Description of the task – Retype, exactly as they appear below, the lines between the line holding "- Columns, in" and the line holding "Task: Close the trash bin", both ends included.
***** Material for this exercise
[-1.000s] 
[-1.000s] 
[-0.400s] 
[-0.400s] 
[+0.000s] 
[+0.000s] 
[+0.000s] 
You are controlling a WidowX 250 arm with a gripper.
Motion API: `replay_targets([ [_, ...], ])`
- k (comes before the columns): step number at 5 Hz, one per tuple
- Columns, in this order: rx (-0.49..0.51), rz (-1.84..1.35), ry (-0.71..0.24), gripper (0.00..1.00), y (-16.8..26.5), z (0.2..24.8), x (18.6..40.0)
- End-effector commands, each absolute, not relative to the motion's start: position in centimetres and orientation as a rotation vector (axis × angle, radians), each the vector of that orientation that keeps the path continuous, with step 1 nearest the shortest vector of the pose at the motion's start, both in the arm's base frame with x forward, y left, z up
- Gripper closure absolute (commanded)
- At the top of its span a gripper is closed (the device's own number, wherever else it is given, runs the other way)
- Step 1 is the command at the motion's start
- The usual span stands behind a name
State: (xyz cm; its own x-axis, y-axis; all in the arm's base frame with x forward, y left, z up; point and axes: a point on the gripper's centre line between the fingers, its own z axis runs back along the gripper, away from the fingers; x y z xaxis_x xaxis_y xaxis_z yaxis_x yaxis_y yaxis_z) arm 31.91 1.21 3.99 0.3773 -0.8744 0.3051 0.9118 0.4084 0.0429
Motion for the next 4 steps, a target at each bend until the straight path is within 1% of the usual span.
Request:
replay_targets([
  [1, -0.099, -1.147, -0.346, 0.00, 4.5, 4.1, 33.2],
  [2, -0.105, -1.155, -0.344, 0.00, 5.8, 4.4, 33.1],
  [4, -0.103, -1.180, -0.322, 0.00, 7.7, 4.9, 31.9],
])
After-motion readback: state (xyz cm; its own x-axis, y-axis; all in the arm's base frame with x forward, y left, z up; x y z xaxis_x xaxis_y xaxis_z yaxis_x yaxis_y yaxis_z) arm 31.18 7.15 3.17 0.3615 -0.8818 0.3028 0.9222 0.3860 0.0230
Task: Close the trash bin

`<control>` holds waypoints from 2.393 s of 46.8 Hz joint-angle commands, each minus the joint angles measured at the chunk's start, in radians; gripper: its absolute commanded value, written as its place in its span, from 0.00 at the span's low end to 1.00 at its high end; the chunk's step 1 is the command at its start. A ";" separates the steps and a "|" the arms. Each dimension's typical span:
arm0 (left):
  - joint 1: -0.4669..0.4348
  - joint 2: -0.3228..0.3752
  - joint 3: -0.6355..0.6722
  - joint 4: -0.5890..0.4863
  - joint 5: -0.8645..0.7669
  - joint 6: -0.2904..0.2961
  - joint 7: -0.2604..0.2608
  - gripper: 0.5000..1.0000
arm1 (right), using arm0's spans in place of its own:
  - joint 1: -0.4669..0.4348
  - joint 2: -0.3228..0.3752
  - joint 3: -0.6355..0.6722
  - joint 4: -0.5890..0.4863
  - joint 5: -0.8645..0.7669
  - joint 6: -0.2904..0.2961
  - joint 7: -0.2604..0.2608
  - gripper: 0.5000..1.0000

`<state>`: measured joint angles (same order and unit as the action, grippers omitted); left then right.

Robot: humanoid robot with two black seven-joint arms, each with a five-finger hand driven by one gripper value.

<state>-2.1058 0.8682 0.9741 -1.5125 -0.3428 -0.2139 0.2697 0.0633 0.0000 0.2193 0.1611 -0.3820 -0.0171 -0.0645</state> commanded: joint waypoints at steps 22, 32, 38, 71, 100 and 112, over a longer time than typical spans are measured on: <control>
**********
Task result –
- Columns, in this order: rx (-0.49..0.51), rz (-1.84..1.35), ry (-0.71..0.24), gripper (0.00..1.00), y (-16.8..26.5), z (0.2..24.8), x (18.6..40.0)
- End-effector commands, each absolute, not relative to the motion's start: position in centimetres and orientation as a rotation vector (axis × angle, radians), each the vector of that orientation that keeps the path continuous, with step 1 nearest the shortest vector of the pose at the motion's start, both in the arm's base frame with x forward, y left, z up
- Gripper closure absolute (commanded)
- At the top of its span a gripper is closed (the device's own number, wherever else it is given, runs the other way)
- Step 1 is the command at the motion's start
- The usual span stands behind a name
State: (xyz cm; its own x-axis, y-axis; all in the arm's base frame with x forward, y left, z up; point and axes: a point on the gripper's centre line between the fingers, its own z axis runs back along the gripper, away from the fingers; x y z xaxis_x xaxis_y xaxis_z yaxis_x yaxis_y yaxis_z) arm 31.91 1.21 3.99 0.3773 -0.8744 0.3051 0.9118 0.4084 0.0429
Motion for the next 4 steps, a target at each bend until the straight path is within 1% of the usual span.
Request:
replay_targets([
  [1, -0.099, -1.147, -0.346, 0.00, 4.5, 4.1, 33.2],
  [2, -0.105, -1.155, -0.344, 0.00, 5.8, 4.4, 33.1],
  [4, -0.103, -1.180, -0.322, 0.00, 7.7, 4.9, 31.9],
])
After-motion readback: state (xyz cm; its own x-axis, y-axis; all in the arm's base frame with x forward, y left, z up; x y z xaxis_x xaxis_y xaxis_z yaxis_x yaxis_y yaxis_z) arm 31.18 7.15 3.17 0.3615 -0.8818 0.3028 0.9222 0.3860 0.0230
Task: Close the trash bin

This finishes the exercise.